WHILE WE’RE YOUNG FILM REVIEW.

Director: Noah Baumbach

Cast: Ben Stiller, Naomi Watts, Adam Driver, Amanda Seyfried, Charles Grodin

Classification: M (Coarse Language)

Review by Peter Gray

In another case of false advertising, Noah Baumbach’s ‘While We’re Young’ is presenting itself as a comedy of sorts, detailing the rather ordinary lives of forty-somethings Josh (Ben Stiller) and Cornelia (Naomi Watts) and the rejuvenation of existence they feel when encountering vibrant young twenty-something couple Jamie (Adam Driver) and Darby (Amanda Seyfried). Though not without its humorous moments, ‘While We’re Young’ is a fairly sour drama come faux-thriller which centres moreso on the relationship between Josh and Jamie, both unfortunately not the most pleasant of characters.

A documentarian whose latest feature has been almost a decade in the making, Josh has opted to lecture about the medium, seemingly in an inspirational rut whilst producer wife Cornelia goes on about her business with various projects. As their friends branch out and start families of their own, Josh and Cornelia feel the pressure of losing their social circle to the realm of parenthood, re-evaluating their relationship in the process as Josh is eager for children but with Cornelia having already suffered several miscarriages, she’s in no hurry to try again, and in her mid-40’s, she feels it’s too late.

Following one of his lectures, Josh is introduced to aspiring filmmaker Jamie and his free-spirited wife Darby, and not before long, conversations about film and hipster living in New York City are on the menu, and Josh and Cornelia feel alive again as they are seduced by the bohemian lifestyle Jamie and Darby are somehow able to afford; the couple’s spacious loft just one of the many luxuries the film asks us to accept these slackers have the monetary funds for. As Darby awakens Cornelia’s unknown love of hip-hop dancing (one of the film’s more amusing sequences), Josh and Jamie talk shop, resulting in Josh’s desperation to finally finish his documentary (and the film makes a point about never clarifying just what it is about) but Jamie’s idea about tracking down old school friends on Facebook and videoing their “reunion” appears to strike a chord with investors, and Cornelia’s famous documentarian father (Charles Grodin), much to Josh’s dismay.

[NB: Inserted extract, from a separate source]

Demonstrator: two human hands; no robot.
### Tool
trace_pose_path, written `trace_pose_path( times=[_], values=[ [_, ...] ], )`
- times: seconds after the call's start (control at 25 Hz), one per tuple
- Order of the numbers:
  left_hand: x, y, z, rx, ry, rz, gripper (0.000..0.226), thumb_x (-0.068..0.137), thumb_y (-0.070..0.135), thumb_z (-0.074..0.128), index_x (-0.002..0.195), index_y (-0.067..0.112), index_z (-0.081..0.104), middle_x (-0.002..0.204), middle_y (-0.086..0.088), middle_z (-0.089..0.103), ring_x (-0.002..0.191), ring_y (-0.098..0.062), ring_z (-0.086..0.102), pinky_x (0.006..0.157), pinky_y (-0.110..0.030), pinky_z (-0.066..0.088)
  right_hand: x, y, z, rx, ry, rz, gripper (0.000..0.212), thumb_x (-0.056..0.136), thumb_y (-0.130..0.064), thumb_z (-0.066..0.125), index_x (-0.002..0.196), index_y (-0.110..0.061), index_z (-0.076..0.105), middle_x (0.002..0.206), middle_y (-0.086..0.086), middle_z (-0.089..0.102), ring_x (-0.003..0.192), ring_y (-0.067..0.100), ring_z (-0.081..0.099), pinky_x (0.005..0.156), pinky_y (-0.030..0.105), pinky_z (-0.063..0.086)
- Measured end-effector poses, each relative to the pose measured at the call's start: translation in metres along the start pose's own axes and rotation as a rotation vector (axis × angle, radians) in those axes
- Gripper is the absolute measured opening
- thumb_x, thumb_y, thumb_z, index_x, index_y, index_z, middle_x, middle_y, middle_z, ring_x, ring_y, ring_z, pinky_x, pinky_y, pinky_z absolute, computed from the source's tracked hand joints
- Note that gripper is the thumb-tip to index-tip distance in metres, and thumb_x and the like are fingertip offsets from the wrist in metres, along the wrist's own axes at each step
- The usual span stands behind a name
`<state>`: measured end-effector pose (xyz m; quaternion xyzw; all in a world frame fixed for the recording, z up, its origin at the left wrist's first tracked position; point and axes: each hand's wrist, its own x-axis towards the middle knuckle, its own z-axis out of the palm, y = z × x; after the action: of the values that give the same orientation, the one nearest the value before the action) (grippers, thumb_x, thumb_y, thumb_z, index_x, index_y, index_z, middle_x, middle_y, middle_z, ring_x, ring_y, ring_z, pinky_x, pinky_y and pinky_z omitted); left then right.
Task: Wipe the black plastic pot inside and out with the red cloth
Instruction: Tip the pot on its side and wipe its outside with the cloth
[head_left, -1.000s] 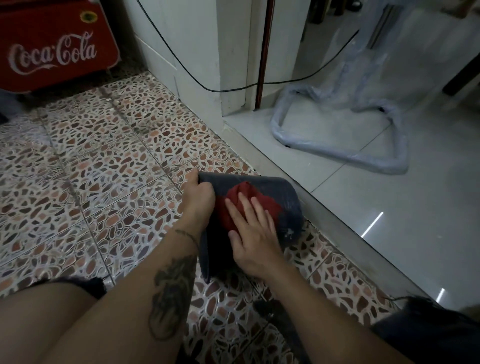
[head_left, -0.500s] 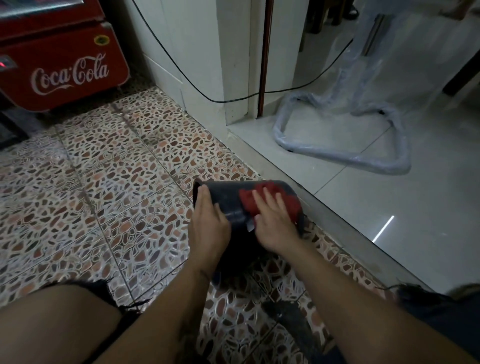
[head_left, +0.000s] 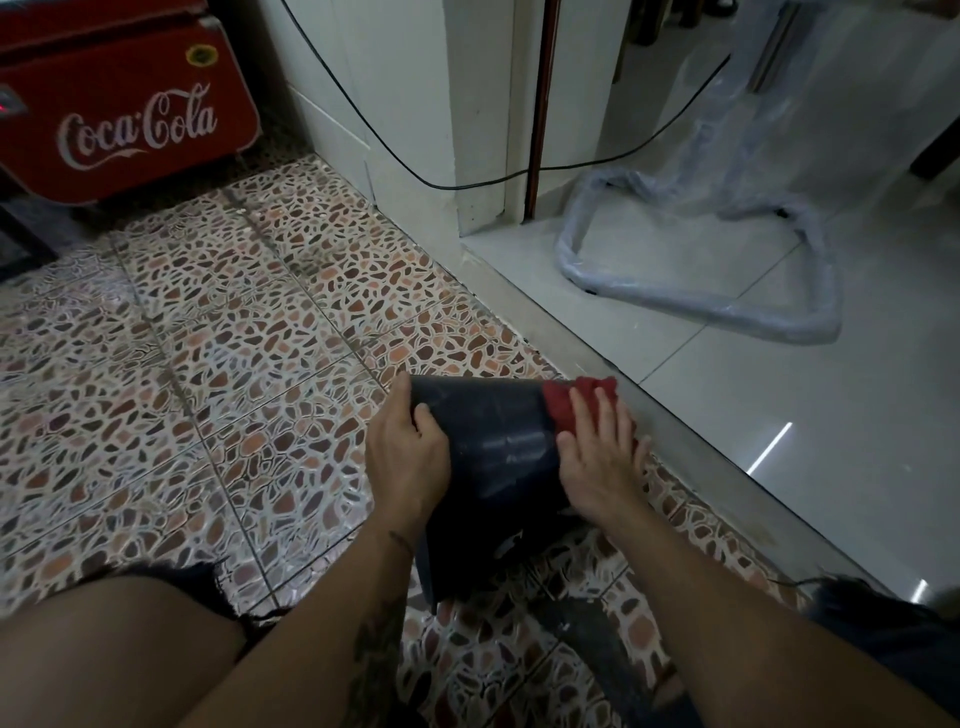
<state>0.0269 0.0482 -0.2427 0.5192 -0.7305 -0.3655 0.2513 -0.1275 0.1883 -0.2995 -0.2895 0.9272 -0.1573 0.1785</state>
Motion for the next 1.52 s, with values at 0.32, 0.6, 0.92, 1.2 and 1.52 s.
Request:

The idea of two generations making nice with one another feels like it would be something more suited to a sitcom, but in the initial stages ‘While We’re Young’ grounds itself in a relative reality that the film feels like it’ll pull the premise off without going to extremities. The film certainly has plenty to say on the difficulties people experience when accepting their age (Josh claims he “no longer feels like a child imitating an adult”) and there are spirts of amusing social commentary on offer in terms of the older generation handling their media devices like another appendage whilst their younger counterparts breathe new life into collecting records and VHS tapes. If the feature continued on the path we expect it to, as clichéd and smug it may have been, ‘While We’re Young’ would’ve at least been a more enjoyable product but, for whatever reason, it oddly veers into darker territory when Jamie’s documentary becomes the prime focus, highlighting both Josh and Jamie’s ego-centric personalities along the way; Driver makes it work, Stiller doesn’t.

Despite their characters being particularly unlikable, Stiller and Driver still deliver performance-wise, and they’re well-balanced by on-screen wives Watts (she is the ensemble’s standout) and Seyfried (who is sadly underused), but as it all came to a close I didn’t entirely get what the film was hoping to achieve, only that it seemed to deliver more for those in front of the camera than the audience pondering as to what it’s all about.